I Tindersticks guidati dal
cantante Stuart A. Staples esordiscono nel 1993 dando alle stampe un album con
22 brani della durata complessiva di ben 80 minuti, un’opera coraggiosa del
tutto in controtendenza con le abitudini dell’epoca dominata dall’immediatezza
del Grunge e del Britpop. La band, quasi la risposta inglese ai Morphine di
Mark Sandman (Cure For Pain esce
quello stesso anno), intercetta subito l’attenzione generale facendo spendere
paragoni altisonanti con Leonard Cohen, Tom Waits e Nick Cave. Alcuni dei brani
in scaletta, Whiskey & Water, City Sickness, Patchwork, Marbles,
riascoltati oggi seducono quanto e più di allora rimanendo insuperati nella
successiva produzione del combo di Nottingham così come la soffusa, ammaliante,
indimenticabile Nectar.
Richard Thompson – Sneaky Boy
Sneaky
Boy
è un brano insolito nella lunghissima discografia dell’ex Fairport Convention
Richard Thompson. Tratta da Sweet Warrior
del 2007 è quanto di più lontano dal Brit/Folk che ci si aspetterebbe dal
menestrello di Notting Hill. Decisamente più in linea con le storture ritmiche
di gente come Fall o Pere Ubu la canzoncina già dopo un paio di ascolti crea
autentica dipendenza: Sneaky Boy, Sneaky
Boy / Your teeth and your t-shirt / Were always too clean / Sneaky Boy, Sneaky
Boy / They're writing your name / Down in the latrine, boy / Sneaky Boy, Sneaky
Boy ...
Motorpsycho – Neverland
L’anno scorso, preso
dall’entusiasmo per il terzo episodio dell’avventura Spidergawd, l’imperdibile progetto
parallelo dei Motorpsycho, azzardai paragoni tra questi ultimi e Kubrick. Una esagerazione!
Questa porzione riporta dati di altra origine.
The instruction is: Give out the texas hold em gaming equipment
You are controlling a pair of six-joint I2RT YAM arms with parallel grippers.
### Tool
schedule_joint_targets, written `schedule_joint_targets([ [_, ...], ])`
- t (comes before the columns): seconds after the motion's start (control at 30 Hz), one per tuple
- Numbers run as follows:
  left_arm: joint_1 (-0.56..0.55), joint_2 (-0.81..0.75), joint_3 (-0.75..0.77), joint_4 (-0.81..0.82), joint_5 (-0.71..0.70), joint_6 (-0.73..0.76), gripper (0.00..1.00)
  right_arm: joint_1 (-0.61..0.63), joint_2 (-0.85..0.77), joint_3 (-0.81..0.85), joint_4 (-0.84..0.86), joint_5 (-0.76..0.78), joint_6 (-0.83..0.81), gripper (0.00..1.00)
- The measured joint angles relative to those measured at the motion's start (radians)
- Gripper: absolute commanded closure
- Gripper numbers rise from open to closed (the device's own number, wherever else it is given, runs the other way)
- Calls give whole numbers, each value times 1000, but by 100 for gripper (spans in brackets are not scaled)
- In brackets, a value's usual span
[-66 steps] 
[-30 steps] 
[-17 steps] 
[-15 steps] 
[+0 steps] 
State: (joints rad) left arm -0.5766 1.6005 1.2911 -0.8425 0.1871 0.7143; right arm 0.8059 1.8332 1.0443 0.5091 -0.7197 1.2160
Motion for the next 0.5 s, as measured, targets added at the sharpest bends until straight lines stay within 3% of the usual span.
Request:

Tuttavia è innegabile che la band norvegese abbia attraversato i generi del
Rock (Hard, Alternative, Fusion, Psichedelia, Prog, etc) così come il geniale
regista americano ha fatto in campo cinematografico. Nel 2002 fu la volta del
Garage/Psych con It’s A Love Cult, riuscitissimo
tributo ai grandi dei sixties, Beatles, Kinks, 13th Floor Elevator. Esercizio
di stile tra i più riusciti di Bent
Sæther e compagni, il disco si eleva sulle produzioni di altre band
superspecializzate sul tema che, anche dopo carriere decennali, non riusciranno
mai a scrivere gioiellini come questa Neverland
Non sono in molti quelli
che si ricordano dei Cat Mother & The All Night Newsboys, classico esempio
di band a cui il tempo non ha restituito un briciolo di quella gloria che
avrebbero meritato ben oltre il periodo in cui furono attivi. Formatesi a New
York sul finire del 1967 e successivamente attivi a Mendocino, in California, i
Cat Mother furono un progetto nato dall’incontro fra Roy Michaels (voce e
basso), appena uscito dall’esperienza degli Au Go Go Singers (con lui c’erano
Stephen Stills e Richie Furay), e Bob Smith (voce e tastiere). Ai due si
aggiunsero quasi subito William David "Charlie" Chin (voce e
chitarra), Larry Packer (chitarra e violino) e Michael Equine (batteria e
chitarra). La band inizia a suonare in vari locali di New York, tra cui il
mitico Cafè Wha?, e diventa ben presto la house band dell’altrettanto mitico
Electric Circus, night club da cui partì la carriera dei Velvet Underground. Il
successo vero arriva però solo nel 1969, quando la band inizia a suonare dal
vivo un medley di vecchi classici del rock ‘n’ roll dal titolo Good Old Rock’n’Roll.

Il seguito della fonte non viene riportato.